Remembering Carolyn Jacobson

Carolyn speaks to women union workers.

Carolyn Jacobson, who successfully pressed the AFL-CIO into action on behalf of women in and out of unions, died in March at the age of 67. A 15-year member of NWU’s DC chapter, she lost a two-year battle to endometrial cancer on March 23. Ironically, greater attention to women’s health was one of the causes she advocated for within the labor movement.

After Jacobson graduated from Cornell University’s School of Industrial and Labor Relations in New York in the early 70’s, she moved to Washington, DC, to accept an internship in the publications department of the AFL-CIO.

The Federation had recently reversed its opposition to the Equal Rights Amendment (ERA), but had not taken action to implement its decision. Jacobson began a lifelong pattern of turning words into action: helping to organize a committee called Labor for ERA, preparing a handbook for action by union members, and writing articles on the subject.

Carolyn’s 60th birthday

She was a founding member of the Coalition of Labor Union Women (CLUW), maintaining her membership until her death.

Jacobsen served for almost 30 years as the director of public relations for the Bakery, Confectionery, Tobacco Workers and Grain Millers International Union. When she left there, she became a consultant and special assistant to the president of CLUW, spending another 15 years advocating for women’s health.

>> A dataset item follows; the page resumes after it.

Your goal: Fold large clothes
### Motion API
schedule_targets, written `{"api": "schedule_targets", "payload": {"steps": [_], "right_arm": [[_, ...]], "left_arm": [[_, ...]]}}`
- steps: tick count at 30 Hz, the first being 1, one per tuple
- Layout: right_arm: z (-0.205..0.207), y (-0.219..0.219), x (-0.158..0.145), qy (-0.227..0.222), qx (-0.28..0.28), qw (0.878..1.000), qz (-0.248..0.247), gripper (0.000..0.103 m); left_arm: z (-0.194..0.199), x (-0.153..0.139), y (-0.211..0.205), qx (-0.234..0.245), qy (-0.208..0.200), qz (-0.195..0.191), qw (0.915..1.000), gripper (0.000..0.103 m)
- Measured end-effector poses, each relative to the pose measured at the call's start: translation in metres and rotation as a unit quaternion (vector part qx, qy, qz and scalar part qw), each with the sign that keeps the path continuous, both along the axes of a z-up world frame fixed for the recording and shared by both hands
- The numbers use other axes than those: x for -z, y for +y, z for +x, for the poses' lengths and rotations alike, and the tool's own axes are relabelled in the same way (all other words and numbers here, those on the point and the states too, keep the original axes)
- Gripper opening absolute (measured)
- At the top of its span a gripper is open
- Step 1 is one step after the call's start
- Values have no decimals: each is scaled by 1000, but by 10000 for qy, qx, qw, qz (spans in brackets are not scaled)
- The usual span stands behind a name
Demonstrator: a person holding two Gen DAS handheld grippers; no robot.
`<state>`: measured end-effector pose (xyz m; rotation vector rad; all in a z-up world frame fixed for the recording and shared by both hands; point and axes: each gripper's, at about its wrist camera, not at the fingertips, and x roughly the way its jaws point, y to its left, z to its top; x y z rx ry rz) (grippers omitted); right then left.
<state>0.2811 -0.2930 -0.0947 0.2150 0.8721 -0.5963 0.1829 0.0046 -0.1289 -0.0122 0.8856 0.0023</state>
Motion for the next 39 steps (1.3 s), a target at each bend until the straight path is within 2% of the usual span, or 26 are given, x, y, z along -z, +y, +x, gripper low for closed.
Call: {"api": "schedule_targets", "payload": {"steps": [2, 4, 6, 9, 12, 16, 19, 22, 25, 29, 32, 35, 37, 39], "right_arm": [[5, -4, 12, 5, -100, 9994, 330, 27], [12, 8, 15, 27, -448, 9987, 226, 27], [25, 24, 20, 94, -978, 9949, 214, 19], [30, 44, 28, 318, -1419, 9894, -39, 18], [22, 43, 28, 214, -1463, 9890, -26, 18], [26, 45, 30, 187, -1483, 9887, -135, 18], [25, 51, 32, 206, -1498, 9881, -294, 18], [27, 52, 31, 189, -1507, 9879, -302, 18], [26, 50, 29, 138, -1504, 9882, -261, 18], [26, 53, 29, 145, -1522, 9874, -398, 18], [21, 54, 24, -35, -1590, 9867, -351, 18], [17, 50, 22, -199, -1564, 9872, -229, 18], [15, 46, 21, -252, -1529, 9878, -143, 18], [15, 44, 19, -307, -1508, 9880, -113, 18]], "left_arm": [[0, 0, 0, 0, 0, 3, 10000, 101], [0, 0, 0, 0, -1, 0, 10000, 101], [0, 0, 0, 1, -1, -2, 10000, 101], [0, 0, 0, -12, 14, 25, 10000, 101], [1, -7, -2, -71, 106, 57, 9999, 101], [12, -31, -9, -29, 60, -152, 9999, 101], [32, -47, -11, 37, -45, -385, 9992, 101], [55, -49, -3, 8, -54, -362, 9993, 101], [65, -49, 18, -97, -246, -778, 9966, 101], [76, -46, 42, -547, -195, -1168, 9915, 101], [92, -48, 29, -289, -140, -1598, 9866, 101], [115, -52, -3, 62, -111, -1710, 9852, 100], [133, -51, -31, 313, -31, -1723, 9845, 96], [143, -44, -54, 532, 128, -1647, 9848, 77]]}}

Her first effort was CLUW’s Contraceptive Equity Project, which she conceived and created to ensure that unions and the AFL-CIO knew they could demand contraceptive coverage , if their their health care plans already covered other preventive drugs and devices. When the project ended in 2004, Jacobsen had succeeded in assisting millions of union families secure contraceptive coverage.

In her next chapter, she created for CLUW a project called Cervical Cancer Prevention Works. The goal was to reduce rates of the disease and the health disparities among working women, by promoting increased cervical cancer screenings and annual follow-up visits for union women and their families. The message that she spread is that, unlike many other cancers, cervical cancer is totally preventable.

Jacobson was successful in securing funding and partners for her initiatives. She produced materials, contributed content to the CLUW website, wrote articles for non-CLUW publications, and led panels and workshops throughout the country. She viewed women’s health information as a life-saver for union women, and an organizing tool for unions and CLUW.

Perhaps her most lasting legacy came from her role as a founding trustee and officer of the Berger-Marks Foundation, created to change the gender balance in the labor movement by supporting, promoting and developing young women in leadership roles at every level. Over its nearly 20 years of existence, Berger-Marks made grants totaling $2.3 million to hundreds of individual women, as well as to organizing, research and mentoring projects. With Jacobsen’s active support, the Berger-Marks Foundation invested its remaining assets, of more than $1.5 million, in a new project, WILL Empower, to identify, nurture, train and convene a new generation of women labor leaders.

At her funeral, Robert Molofsky, Jacobson’s close colleague from the Amalgamated Transit Union said: “I can’t prove that Carolyn alone produced the change [for women in unions and the AFL-CIO], but I know that it would not have happened as it did, when it did, without her.”